The problem:
Pictures aside, the output must consist of the lines from the one containing "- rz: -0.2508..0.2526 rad" through the end of the data, reproduced exactly.

------ Recorded information

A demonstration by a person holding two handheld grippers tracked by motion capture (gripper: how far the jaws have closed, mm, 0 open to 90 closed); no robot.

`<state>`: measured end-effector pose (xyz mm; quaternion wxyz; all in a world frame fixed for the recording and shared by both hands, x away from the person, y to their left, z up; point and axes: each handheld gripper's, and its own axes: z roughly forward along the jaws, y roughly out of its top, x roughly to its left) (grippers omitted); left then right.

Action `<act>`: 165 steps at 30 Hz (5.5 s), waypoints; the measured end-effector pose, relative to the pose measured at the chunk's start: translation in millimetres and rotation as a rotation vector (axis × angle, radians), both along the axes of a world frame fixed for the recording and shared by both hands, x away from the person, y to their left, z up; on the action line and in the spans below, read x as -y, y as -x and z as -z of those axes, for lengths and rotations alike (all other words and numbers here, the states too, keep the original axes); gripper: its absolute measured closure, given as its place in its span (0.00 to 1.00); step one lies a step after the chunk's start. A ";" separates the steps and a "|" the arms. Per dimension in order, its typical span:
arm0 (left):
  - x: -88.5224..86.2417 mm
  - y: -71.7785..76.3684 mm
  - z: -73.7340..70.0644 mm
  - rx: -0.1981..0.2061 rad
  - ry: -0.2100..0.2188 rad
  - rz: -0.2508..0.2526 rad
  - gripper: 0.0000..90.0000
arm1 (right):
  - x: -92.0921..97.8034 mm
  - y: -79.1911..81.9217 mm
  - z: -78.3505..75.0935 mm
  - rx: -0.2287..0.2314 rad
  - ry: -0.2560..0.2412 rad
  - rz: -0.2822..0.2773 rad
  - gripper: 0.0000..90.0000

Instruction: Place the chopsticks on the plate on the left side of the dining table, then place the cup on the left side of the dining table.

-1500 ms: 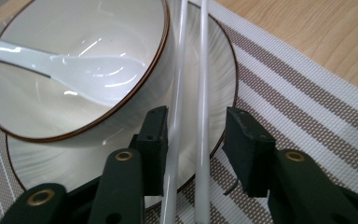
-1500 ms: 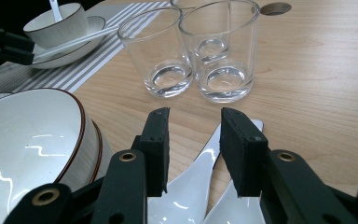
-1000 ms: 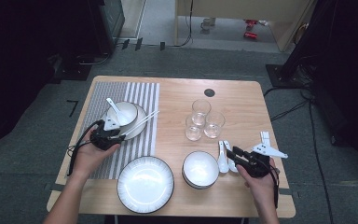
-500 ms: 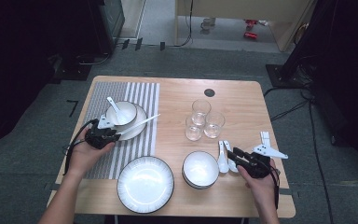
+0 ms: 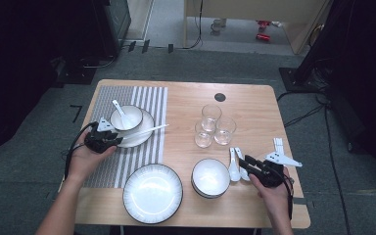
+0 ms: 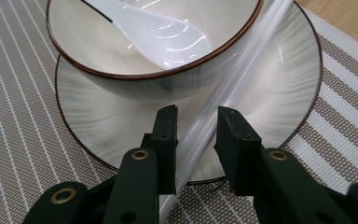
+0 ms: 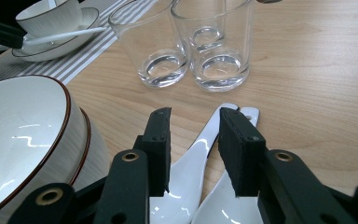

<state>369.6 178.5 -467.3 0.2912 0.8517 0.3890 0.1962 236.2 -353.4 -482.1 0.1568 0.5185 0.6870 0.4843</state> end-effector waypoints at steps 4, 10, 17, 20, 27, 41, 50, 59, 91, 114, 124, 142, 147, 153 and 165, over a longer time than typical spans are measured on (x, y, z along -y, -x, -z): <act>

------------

Solution:
  - rz: -0.2508..0.2526 rad
  - gripper: 0.0000..90.0000
arm1 (right):
  - x: -92.0921..97.8034 mm
  - y: -79.1911..81.9217 mm
  - z: -78.3505..75.0935 mm
  - rx: -0.2287..0.2314 rad
  - ry: -0.2560..0.2412 rad
  - rz: -0.2822..0.2773 rad
  - gripper: 0.0000..90.0000

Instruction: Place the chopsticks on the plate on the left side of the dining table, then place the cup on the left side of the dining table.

-1500 ms: 
-1500 ms: 
-1000 ms: 
-500 ms: 
+0 ms: 
+0 ms: 
+0 ms: 

<state>369.6 178.5 -467.3 0.2912 0.8517 0.3890 0.1962 236.2 -353.4 -482.1 0.1568 0.5185 0.6870 0.4843</state> end-effector waypoints at steps 4, 10, 17, 20, 27, 41, 50, 59, 91, 114, 124, 142, 147, 153 and 165, over a longer time than typical spans are measured on (x, y, z along -y, -x, -z): <act>

No further output is required for this exercise.